Ce réaménagement des attentes a eu ses points noirs. A commencer par la perte de confiance dans les représentants du personnel. Seulement 35 % des personnes interrogées (tous secteurs) considèrent qu’ils sont efficaces pour résoudre les litiges individuels et 34 % disent leur faire confiance pour accompagner les transformations de leur organisation. L’étude de la Cegos montre que les DRH estiment à 60 % avoir des relations constructives avec ces représentants. Et que le risque existe de signer un accord, qui sera ensuite désapprouvé par la base. Autre sujet d’insatisfaction latent : la rémunération. 45 % des salariés du privé trouvent leur salaire cohérent avec le marché du travail et 41 % estiment que le système de rémunération globale est satisfaisant.
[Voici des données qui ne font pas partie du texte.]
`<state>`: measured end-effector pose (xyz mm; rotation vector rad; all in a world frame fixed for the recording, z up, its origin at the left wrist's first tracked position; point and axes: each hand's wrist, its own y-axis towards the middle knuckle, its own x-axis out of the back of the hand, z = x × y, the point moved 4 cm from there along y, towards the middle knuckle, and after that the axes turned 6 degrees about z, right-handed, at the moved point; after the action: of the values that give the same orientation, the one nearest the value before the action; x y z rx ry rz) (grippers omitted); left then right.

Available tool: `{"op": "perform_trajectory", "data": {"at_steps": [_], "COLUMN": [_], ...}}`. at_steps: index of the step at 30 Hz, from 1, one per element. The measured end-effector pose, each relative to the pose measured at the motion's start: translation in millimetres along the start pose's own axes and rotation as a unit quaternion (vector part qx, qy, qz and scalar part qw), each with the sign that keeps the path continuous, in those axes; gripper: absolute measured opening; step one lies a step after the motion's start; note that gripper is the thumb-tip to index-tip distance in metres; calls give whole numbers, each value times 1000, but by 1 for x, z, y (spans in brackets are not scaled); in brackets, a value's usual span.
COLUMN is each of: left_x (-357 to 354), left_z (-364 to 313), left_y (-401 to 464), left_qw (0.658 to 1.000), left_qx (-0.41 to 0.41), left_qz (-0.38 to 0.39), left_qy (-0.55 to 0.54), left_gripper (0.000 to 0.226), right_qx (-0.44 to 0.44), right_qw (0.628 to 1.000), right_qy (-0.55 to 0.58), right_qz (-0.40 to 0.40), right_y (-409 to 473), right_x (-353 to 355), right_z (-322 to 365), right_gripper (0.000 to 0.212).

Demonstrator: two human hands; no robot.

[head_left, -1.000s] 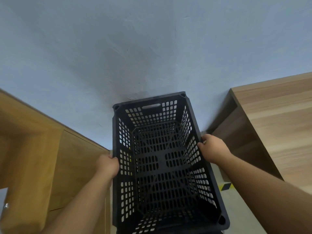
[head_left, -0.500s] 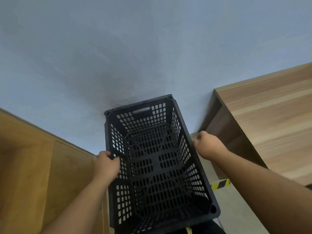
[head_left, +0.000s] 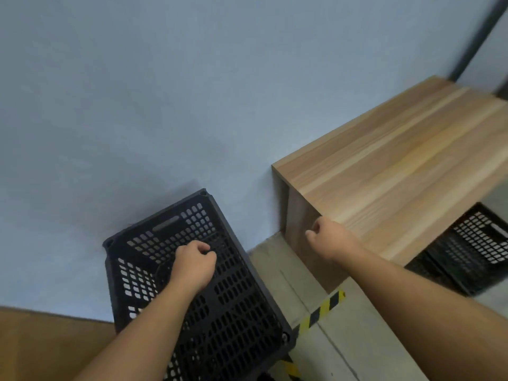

Ces évolutions ne masquent pas certaines difficultés. 46 % expliquent subir un stress particulier dont les causes sont clairement identifiées. C’est la charge de travail pour 72 % des répondants, l’organisation du travail (47 %) et la pression de la hiérarchie (36 %). Pour le moment, ils s’en sortent grâce à la solidarité entre collègues, notamment. En effet, 62 % des salariés du privé estiment pouvoir compter sur eux en cas de difficulté.